Assigned task:
Return the lines exactly as they stand, from the first of the material through the line containing "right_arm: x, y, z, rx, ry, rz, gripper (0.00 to".
· · · · ·
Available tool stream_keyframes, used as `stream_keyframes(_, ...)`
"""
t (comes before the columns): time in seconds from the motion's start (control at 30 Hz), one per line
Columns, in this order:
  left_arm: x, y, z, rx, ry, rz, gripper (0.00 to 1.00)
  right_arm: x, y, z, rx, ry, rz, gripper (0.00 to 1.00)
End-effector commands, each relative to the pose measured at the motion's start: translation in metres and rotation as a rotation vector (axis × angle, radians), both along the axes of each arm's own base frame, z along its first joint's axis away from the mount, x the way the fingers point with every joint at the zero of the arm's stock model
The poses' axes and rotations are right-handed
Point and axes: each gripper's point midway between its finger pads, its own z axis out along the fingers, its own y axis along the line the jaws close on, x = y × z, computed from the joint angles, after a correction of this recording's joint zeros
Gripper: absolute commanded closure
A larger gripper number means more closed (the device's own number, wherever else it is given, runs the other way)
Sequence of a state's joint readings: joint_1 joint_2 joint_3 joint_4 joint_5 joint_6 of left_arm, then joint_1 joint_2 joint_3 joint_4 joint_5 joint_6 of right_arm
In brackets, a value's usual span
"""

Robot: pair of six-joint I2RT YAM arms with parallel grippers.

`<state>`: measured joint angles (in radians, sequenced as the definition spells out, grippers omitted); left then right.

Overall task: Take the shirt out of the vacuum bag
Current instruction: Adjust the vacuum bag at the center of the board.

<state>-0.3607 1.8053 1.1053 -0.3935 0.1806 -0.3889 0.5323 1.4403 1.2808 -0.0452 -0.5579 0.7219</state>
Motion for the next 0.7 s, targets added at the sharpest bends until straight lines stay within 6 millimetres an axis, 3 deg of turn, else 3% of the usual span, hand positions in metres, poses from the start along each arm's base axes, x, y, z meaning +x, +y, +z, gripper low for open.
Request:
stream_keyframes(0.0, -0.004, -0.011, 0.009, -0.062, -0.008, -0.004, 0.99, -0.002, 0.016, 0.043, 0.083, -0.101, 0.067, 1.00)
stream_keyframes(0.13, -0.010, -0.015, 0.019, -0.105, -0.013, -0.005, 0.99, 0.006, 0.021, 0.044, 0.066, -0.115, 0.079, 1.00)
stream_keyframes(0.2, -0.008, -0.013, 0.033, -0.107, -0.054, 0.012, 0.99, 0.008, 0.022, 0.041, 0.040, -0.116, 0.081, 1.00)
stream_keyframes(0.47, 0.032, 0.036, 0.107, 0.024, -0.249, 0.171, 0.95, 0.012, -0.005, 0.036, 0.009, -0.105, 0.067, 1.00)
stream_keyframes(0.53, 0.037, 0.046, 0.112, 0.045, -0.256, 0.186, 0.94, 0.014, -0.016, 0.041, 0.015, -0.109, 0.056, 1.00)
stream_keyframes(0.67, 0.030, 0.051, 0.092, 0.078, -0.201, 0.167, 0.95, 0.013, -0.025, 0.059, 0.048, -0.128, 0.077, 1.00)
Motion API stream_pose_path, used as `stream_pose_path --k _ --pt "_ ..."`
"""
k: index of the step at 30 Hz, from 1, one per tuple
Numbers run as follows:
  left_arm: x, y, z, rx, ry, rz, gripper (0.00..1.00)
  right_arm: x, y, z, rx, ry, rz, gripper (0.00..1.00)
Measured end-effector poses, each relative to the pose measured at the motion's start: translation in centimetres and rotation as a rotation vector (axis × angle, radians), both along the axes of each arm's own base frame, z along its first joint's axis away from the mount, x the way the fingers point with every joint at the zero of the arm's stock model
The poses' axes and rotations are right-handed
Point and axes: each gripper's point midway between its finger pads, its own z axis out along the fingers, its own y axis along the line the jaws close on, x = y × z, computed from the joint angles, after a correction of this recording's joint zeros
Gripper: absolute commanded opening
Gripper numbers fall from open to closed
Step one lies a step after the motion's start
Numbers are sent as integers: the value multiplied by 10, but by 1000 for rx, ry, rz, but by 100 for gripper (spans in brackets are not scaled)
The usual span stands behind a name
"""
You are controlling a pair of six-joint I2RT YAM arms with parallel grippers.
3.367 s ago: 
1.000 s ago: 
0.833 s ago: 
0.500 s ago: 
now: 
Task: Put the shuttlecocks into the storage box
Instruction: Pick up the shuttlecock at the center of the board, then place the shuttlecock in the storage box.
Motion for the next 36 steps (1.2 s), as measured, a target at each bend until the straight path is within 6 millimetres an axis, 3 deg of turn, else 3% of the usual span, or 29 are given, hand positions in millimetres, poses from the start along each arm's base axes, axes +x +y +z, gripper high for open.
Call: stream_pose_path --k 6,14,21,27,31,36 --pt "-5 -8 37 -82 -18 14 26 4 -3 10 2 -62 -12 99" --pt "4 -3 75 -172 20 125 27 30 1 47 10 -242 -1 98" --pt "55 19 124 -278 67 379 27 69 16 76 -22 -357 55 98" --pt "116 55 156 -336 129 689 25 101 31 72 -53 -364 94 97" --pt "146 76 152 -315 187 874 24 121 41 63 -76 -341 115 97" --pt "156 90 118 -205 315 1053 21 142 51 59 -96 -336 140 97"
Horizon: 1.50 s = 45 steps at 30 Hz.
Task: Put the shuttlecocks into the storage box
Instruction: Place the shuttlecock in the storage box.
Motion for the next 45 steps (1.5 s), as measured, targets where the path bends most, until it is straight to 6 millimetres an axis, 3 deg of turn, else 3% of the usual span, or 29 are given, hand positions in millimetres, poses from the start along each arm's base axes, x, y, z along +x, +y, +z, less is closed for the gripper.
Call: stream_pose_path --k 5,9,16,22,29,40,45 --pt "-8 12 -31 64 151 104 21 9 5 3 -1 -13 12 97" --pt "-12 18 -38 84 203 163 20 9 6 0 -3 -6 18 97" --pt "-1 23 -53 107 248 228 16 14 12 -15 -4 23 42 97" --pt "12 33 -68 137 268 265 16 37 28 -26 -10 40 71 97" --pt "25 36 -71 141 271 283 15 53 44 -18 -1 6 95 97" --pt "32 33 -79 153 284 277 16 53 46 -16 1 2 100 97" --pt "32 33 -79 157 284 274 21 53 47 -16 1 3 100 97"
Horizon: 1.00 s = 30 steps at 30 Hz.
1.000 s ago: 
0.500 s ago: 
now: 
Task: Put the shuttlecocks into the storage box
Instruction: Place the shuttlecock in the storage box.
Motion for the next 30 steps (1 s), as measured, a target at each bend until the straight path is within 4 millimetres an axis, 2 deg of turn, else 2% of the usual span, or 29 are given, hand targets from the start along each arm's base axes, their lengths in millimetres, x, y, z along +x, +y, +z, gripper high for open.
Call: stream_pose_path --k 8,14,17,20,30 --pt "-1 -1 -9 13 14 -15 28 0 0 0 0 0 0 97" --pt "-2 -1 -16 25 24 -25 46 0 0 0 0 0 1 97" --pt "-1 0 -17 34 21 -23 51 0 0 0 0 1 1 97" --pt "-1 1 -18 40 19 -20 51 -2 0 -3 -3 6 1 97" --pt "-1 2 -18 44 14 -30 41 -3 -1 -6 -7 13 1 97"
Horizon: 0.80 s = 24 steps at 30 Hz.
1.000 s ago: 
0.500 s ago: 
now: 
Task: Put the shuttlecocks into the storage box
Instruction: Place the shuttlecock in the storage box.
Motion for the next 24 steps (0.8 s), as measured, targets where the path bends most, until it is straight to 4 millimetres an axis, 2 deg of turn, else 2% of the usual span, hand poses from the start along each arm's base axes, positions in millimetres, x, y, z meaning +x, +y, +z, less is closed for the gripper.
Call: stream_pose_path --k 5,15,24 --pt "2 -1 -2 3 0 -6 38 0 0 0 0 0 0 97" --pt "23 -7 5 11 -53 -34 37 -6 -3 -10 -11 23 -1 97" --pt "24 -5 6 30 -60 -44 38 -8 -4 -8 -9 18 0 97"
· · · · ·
Reply:
Available tool stream_keyframes, used as `stream_keyframes(_, ...)`
"""
t (comes before the columns): time in seconds from the motion's start (control at 30 Hz), one per line
Columns, in this order:
  left_arm: x, y, z, rx, ry, rz, gripper (0.00 to 1.00)
  right_arm: x, y, z, rx, ry, rz, gripper (0.00 to 1.00)

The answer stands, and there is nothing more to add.